*THE DATA*
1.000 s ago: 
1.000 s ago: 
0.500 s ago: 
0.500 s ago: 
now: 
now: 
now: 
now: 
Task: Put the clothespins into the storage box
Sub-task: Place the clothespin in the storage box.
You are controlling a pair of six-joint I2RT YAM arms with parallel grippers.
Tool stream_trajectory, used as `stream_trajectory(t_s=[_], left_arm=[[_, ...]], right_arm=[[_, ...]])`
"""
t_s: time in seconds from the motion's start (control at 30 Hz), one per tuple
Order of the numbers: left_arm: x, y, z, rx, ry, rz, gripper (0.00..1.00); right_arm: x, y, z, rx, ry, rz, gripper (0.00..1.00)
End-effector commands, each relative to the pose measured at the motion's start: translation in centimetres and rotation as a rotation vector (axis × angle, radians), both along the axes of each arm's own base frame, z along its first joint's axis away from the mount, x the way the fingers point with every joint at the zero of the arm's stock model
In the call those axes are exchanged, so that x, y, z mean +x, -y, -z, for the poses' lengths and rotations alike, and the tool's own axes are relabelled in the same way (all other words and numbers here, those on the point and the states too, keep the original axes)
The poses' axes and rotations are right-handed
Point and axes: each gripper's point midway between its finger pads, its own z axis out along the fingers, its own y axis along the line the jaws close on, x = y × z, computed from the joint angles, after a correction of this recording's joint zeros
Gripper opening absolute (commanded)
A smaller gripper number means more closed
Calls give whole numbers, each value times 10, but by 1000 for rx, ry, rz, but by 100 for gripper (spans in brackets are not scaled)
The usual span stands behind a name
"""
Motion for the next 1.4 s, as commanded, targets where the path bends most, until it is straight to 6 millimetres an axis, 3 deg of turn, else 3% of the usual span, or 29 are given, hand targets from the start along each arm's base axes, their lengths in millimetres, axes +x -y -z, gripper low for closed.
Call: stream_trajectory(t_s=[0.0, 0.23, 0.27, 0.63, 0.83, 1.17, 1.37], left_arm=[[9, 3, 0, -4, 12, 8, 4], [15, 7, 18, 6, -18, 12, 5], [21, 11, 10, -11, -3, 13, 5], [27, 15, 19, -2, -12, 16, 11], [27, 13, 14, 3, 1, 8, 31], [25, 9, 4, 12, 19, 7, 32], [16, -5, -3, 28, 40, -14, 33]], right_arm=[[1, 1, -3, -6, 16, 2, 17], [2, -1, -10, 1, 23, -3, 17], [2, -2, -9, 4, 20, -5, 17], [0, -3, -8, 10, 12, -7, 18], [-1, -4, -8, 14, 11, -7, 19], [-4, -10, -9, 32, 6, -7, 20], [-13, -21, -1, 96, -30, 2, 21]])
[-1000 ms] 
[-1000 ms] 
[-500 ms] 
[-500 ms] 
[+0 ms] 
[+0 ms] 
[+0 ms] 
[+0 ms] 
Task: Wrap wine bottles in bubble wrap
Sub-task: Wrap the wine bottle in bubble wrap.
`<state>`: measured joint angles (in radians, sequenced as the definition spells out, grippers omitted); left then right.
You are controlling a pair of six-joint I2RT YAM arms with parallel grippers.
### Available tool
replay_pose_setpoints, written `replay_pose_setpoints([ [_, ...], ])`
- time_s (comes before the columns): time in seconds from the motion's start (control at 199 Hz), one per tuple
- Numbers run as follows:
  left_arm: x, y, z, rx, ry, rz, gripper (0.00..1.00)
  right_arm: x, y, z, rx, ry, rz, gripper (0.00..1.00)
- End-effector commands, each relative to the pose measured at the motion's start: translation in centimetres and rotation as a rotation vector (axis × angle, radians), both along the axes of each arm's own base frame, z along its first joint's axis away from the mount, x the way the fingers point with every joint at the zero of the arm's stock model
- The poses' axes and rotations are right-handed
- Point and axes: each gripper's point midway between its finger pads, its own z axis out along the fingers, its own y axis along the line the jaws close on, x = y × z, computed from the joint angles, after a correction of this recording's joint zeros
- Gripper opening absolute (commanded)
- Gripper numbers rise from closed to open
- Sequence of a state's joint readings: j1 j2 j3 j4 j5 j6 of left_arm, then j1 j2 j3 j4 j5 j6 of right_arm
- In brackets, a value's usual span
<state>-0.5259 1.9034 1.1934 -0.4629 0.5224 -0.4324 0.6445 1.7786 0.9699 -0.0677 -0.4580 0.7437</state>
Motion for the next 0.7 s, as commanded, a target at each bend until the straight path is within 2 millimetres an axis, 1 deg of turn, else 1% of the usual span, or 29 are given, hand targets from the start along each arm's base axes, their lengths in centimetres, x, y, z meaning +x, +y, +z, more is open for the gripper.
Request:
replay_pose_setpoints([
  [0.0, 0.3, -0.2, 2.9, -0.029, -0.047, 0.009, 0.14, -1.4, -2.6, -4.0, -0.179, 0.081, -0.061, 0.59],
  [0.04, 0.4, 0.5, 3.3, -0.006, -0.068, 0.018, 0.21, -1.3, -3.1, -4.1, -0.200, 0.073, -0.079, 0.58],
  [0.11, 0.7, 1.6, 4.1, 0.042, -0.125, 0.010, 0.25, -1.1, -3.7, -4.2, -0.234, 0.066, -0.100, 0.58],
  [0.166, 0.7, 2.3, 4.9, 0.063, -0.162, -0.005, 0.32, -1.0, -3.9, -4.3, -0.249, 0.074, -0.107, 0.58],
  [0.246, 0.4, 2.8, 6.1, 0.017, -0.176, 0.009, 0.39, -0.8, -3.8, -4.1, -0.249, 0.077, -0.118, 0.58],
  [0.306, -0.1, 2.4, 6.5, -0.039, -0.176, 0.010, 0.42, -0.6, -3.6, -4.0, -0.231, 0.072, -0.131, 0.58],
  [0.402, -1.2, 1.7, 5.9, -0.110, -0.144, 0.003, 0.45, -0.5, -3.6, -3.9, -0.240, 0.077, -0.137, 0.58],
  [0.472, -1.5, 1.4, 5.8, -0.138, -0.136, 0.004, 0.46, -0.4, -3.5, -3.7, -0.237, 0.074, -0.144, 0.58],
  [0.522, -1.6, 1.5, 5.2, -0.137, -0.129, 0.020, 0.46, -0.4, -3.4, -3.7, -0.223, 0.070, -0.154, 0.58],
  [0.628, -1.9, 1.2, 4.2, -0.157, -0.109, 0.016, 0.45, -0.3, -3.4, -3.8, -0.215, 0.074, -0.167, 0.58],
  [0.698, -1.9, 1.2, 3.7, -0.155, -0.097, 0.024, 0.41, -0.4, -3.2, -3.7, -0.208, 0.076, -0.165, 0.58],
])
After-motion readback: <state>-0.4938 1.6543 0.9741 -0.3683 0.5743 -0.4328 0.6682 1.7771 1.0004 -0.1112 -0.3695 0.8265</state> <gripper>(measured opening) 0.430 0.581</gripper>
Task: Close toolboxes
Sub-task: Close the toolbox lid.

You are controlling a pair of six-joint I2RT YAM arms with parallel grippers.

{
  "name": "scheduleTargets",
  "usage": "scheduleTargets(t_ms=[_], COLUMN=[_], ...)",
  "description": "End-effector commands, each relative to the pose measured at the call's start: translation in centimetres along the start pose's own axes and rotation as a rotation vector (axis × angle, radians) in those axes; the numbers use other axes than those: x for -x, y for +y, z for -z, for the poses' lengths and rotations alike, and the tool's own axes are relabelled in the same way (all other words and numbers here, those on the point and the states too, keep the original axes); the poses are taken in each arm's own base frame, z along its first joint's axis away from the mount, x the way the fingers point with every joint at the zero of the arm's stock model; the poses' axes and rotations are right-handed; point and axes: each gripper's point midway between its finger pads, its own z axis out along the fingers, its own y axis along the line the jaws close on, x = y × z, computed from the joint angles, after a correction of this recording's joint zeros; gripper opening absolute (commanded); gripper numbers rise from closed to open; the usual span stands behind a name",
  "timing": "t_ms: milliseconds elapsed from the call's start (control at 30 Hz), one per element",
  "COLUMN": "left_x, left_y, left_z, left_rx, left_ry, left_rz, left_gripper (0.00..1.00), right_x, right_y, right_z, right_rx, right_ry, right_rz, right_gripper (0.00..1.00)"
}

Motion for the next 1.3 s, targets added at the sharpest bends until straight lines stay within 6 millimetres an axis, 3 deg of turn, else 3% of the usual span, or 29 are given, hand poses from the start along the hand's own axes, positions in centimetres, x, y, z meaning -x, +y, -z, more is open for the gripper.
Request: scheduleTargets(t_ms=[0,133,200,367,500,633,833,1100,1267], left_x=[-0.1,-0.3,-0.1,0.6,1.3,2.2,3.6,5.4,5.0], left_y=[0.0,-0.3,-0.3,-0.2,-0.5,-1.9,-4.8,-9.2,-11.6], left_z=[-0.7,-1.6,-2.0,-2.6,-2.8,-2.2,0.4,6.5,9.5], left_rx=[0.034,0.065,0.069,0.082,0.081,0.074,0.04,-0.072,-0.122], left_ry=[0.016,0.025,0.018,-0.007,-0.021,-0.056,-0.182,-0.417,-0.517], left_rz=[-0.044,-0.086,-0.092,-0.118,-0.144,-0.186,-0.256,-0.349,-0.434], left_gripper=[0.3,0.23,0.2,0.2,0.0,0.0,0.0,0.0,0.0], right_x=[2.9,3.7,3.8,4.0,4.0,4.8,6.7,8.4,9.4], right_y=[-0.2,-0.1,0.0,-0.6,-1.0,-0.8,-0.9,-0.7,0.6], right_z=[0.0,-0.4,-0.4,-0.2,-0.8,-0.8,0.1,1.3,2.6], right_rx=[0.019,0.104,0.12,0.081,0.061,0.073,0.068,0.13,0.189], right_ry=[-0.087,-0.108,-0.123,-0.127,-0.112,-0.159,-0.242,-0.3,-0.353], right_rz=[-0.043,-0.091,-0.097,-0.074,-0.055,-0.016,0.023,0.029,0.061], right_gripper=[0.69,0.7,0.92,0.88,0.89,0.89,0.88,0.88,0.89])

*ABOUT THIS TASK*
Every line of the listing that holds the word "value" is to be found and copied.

*FINISHED EXERCISE*
Calls give whole numbers, each value times 10, but by 1000 for rx, ry, rz, but by 100 for gripper (spans in brackets are not scaled)
- In brackets, a value's usual span

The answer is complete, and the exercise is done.